Defensively the Jazz will prey on the Lakers discipline by stringing out possessions and making them defend for extended periods. They’ll run their fair share of pick and rolls, but they’ll use them in different ways to force you into mistakes. On some of them they’ll be aggressive and look for the same situation I described above on the Lakers side, but with Gobert rolling or Mitchell/Conley/Ingles turning the corner looking to score. Other times, though, they’ll run these plays to get you into help situations and then kick the ball out, force you into rotation, then drive + kick + swing pass to expose you to open three pointers by Bogdonavich and whatever perimeter players didn’t initiate the P&R.

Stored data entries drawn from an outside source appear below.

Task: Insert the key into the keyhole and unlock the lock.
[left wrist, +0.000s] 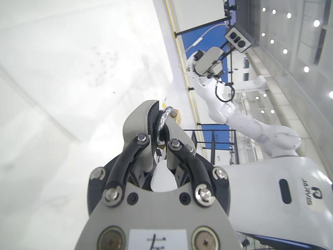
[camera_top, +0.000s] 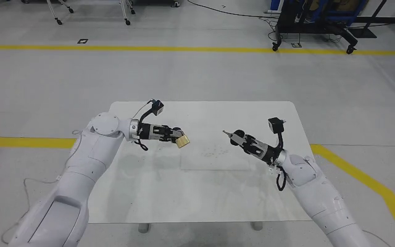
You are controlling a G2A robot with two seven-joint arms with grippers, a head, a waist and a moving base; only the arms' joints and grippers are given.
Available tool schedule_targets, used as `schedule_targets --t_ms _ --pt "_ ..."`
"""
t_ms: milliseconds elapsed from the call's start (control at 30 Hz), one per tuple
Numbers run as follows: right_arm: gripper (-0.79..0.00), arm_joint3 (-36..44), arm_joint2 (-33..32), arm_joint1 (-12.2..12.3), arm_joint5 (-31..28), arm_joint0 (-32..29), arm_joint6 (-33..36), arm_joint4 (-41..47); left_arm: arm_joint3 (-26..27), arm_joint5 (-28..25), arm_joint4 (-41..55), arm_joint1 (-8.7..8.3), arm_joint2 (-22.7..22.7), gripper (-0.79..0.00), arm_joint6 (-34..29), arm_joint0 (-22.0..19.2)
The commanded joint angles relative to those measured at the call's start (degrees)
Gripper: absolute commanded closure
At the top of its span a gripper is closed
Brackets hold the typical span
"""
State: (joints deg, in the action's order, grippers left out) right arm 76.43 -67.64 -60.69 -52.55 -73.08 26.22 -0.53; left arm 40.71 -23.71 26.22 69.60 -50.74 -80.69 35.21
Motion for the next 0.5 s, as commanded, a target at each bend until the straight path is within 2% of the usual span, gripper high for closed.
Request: schedule_targets --t_ms 0,367,467 --pt "0.000 0.2 -0.1 0.0 0.0 -0.2 -0.1 0.2 -0.9 -0.2 0.6 0.14 0.0 0.000 0.8 -0.2" --pt "0.000 0.2 -0.1 0.0 0.0 -0.2 -0.1 0.2 -0.8 0.0 0.6 0.14 0.0 0.000 1.2 0.0" --pt "0.000 1.5 1.8 -0.5 1.6 1.0 -0.4 0.9 1.4 4.5 2.3 0.38 0.3 0.000 1.8 1.6"
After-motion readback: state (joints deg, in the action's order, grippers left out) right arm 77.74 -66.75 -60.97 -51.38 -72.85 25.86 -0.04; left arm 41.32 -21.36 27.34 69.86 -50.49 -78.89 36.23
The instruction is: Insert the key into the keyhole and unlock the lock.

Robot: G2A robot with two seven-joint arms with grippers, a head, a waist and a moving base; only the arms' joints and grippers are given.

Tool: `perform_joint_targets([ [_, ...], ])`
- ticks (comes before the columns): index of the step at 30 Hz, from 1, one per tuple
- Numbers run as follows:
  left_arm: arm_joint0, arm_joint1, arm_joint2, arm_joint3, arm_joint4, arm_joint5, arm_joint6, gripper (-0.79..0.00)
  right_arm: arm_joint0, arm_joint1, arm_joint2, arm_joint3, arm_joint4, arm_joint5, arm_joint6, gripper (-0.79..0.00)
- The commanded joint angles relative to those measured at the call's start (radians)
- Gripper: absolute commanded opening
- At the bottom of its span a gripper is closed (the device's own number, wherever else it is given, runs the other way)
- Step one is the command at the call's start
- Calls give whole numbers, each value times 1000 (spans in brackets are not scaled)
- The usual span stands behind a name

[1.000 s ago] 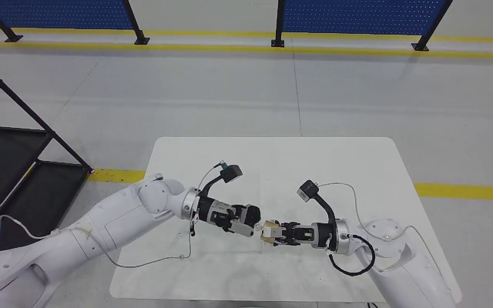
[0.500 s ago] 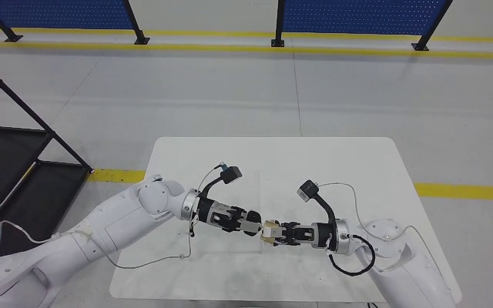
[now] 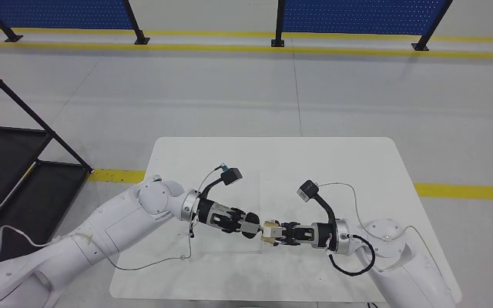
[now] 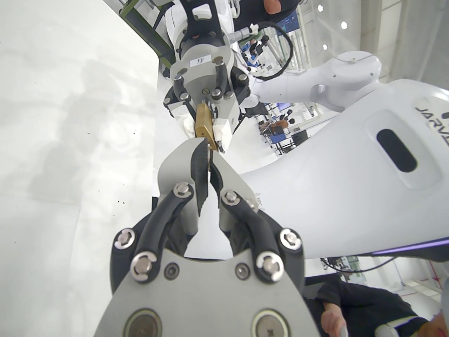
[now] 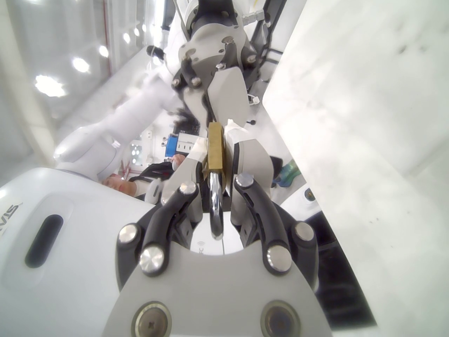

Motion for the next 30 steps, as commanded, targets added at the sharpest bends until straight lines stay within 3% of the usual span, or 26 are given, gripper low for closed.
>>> perform_joint_targets([
  [1,3,-4,-6,4,-1,-1,-6,-785,0,0,0,0,0,0,0,-785],
  [14,31,-18,-54,0,54,-26,-18,-785,0,0,0,0,0,0,0,-785],
  [30,65,-21,-112,-35,215,-96,52,-785,0,0,0,0,0,0,0,-785],
])
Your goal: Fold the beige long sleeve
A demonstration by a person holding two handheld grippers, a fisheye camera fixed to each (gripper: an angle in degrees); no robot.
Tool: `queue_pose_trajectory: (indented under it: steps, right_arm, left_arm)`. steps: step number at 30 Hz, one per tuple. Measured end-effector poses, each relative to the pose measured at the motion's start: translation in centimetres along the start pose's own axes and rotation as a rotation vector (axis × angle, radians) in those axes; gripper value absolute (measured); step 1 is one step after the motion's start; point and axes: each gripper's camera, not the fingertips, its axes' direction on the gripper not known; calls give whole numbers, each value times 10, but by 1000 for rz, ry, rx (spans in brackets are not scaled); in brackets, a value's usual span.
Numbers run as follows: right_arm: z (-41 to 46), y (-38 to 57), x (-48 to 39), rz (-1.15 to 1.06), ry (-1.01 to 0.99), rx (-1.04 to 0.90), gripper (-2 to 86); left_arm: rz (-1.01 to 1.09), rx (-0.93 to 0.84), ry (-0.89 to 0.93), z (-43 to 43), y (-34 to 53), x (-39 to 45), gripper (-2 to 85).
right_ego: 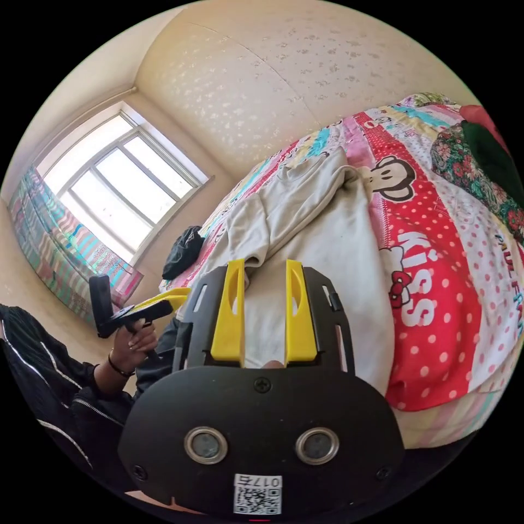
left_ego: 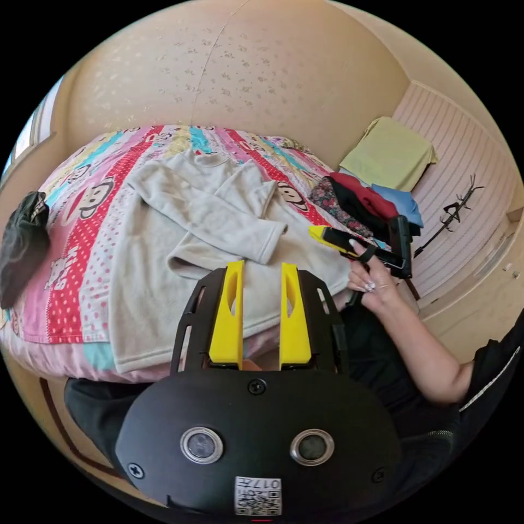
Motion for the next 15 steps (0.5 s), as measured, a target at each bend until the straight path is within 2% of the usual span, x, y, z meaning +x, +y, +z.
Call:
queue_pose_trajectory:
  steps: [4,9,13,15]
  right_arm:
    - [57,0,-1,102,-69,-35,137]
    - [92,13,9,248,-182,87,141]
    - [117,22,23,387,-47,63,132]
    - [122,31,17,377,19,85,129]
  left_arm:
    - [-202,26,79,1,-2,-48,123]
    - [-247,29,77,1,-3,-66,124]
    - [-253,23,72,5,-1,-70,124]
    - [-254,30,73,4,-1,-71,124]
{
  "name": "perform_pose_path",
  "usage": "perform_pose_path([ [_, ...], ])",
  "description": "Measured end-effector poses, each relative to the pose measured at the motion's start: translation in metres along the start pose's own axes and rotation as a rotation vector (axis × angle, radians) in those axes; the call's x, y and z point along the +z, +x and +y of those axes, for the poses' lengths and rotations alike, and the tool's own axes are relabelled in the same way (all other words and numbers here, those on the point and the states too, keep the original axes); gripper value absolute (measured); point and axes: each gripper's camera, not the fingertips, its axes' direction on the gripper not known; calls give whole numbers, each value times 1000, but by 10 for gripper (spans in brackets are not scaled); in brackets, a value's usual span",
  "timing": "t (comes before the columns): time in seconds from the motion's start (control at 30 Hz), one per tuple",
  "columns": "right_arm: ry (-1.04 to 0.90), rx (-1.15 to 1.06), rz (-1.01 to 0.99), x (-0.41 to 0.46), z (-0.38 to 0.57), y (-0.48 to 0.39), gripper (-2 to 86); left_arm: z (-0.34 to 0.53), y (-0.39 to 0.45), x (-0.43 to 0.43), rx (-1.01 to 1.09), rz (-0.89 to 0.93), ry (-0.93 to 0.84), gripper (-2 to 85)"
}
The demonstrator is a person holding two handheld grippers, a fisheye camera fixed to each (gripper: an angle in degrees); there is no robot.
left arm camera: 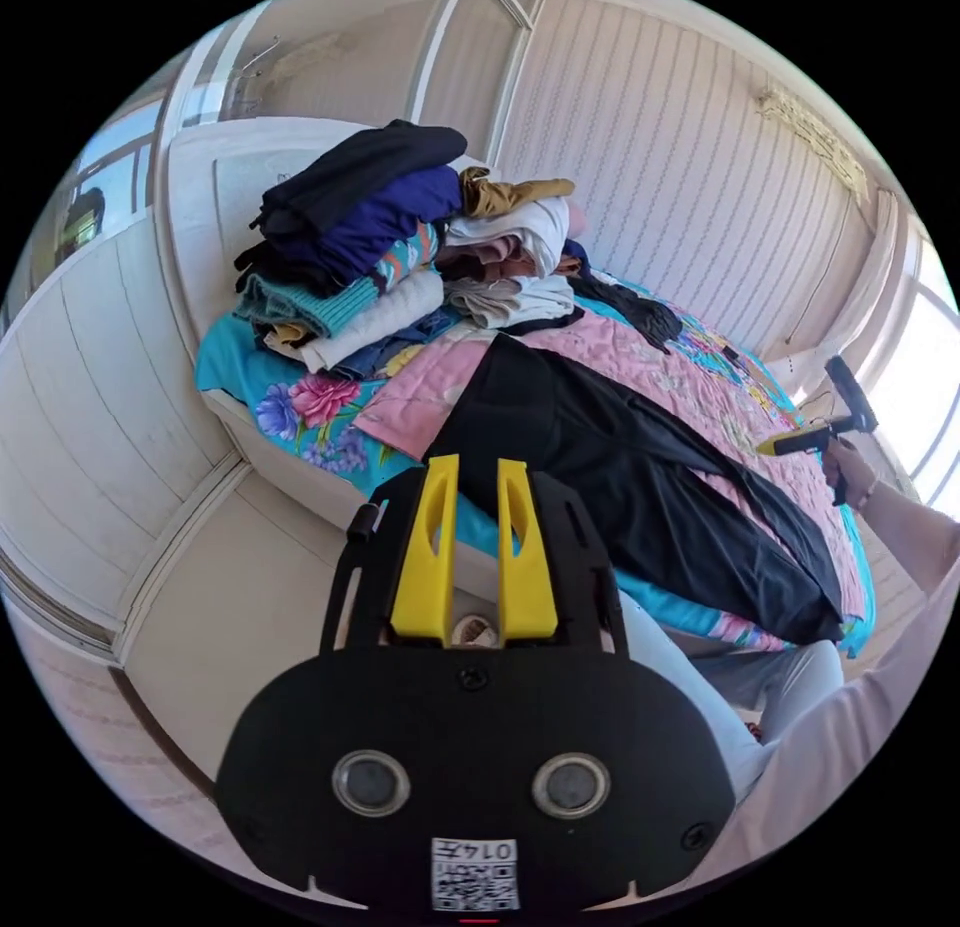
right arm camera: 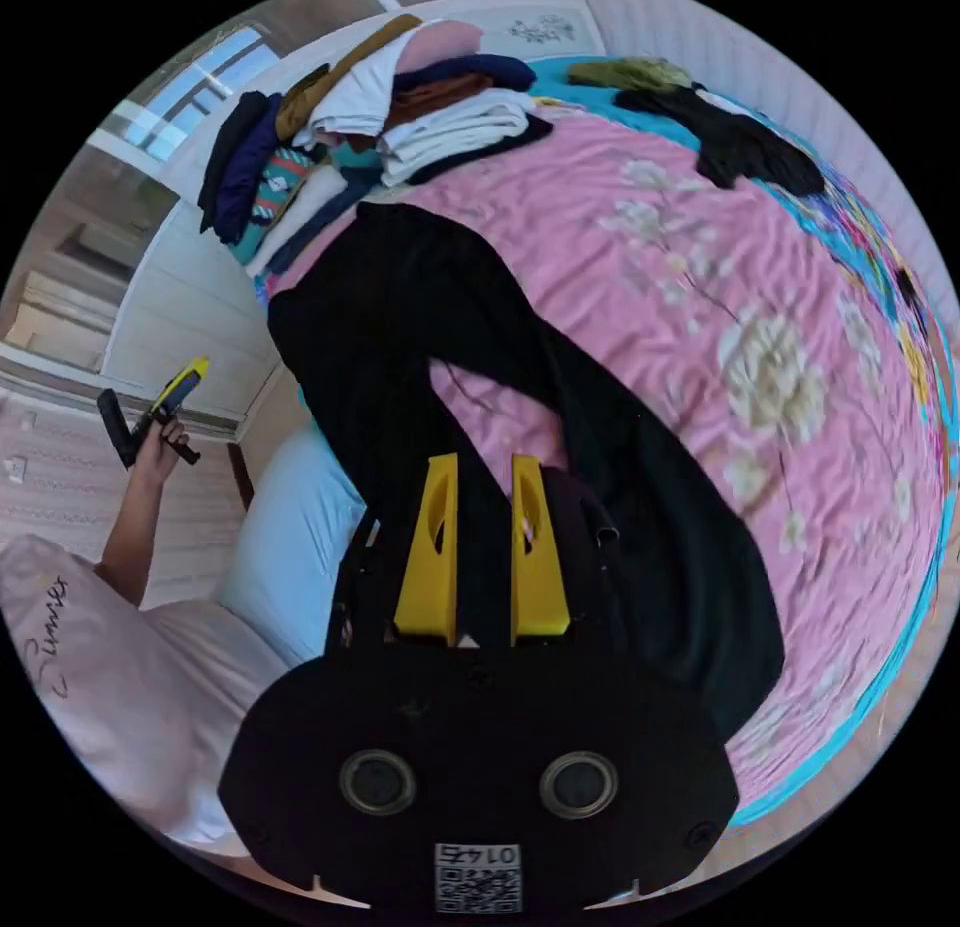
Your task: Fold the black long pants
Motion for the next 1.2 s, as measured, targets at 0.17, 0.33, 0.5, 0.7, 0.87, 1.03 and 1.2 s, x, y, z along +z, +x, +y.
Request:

The Lakers, then, will need to be sharp at the point of attack, sharp with their initial help, and sharp with their back side rotations. And they’ll need to maintain this sharpness for upwards of 23 seconds as the Jazz look to move the ball on and on and on to the next open man to create a favorable shot. This is what they do and the Lakers better be prepared.
In saying all that, I’m mostly looking for a couple of things tonight from the Lakers.
- Can they get LeBron and Davis going in the same game?
- If that does not happen with Davis at PF, will he shift to C to open up the floor a bit more and get Gobert involved in P&R’s where Davis is the roll man?
- Can the Lakers be better on the backboards than they were with the Clippers — both keeping Gobert off the offensive glass and working to get to more of their own misses by utilizing their overall size advantage?
- Can the Lakers defense control the mid-range area of the court from 18ft to the dotted line? Both Mitchell and Conley can thrive in these areas and it will be on the Lakers bigs to stay up enough to contest shots while not getting beat off the dribble to allow their guards to recover back off screens.
If three or all 4 of these things go the Lakers way, they’ll win. If they don’t….yeah, we don’t want to consider that just yet.
Where you can watch: 7:30pm start time on Spectrum SportsNet and ESPN.